The 40-room house was built between 1919 and 1924 by Walter L. Gassaway, a banker and textile mill owner; his wife, Minnie Quinn Gassaway, designed the structure after taking a correspondence course in architecture. Mrs. Gassaway used the mansion itself for entertaining, including card parties and "entertainments in the music room and ballroom", but she also supervised the 110-acre estate that included a working farm and dairy.

As the National Register nomination notes, the three-story house is "an unusual example of eclecticism", blending neo-Gothic and neoclassical elements that include six Doric columns, a Palladian window, a castellated tower, two rooftop patios, and a massive porte-cochère. Stone for the random bond masonry was in part taken from a mid-nineteenth-century grist mill on the Reedy River owned by Greenville founder Vardry McBee.

Walter Gassaway died of a heart attack on June 4, 1930. The following year his widow abandoned Isaqueena for a smaller home (which she also designed) closer to downtown Greenville.
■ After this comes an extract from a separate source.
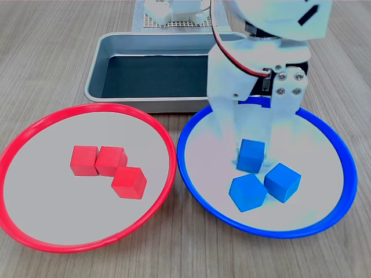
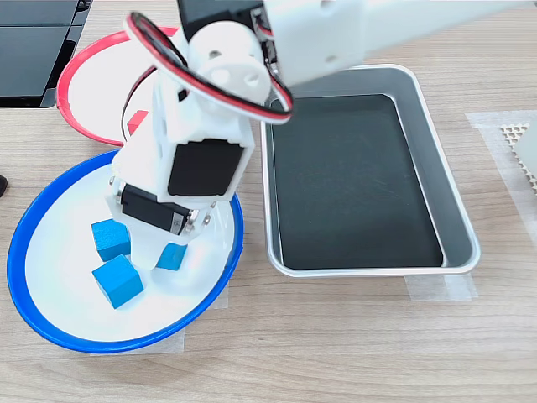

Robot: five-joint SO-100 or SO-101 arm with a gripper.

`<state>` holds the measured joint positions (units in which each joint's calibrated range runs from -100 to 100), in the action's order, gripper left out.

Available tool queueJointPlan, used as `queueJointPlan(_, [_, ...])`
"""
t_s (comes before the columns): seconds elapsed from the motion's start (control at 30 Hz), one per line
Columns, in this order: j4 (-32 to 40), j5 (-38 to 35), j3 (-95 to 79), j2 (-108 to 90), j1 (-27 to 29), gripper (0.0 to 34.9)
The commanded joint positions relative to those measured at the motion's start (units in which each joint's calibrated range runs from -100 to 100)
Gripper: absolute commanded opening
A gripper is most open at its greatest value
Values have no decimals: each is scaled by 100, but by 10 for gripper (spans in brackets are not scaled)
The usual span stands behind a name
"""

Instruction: Relocate any misplaced blocks to their matching dishes.

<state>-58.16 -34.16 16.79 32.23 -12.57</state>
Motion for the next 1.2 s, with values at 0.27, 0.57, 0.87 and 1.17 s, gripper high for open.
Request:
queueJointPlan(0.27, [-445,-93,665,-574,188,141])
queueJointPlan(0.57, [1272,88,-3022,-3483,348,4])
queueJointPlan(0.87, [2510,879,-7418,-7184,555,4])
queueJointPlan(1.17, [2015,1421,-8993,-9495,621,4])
Most of the estate was sold for house lots, and the mansion was converted into rental apartments. In 1959, the building was purchased by the fledgling Greenville Art Museum, which occupied it and built an art school building on the property. After the art museum moved to a purpose-built gallery on Greenville's Heritage Green in 1974, the mansion sat vacant until purchased in 1977 for use as a church and school. The building once again became a private residence in the 1990s, and it has since been maintained through rentals as a wedding venue.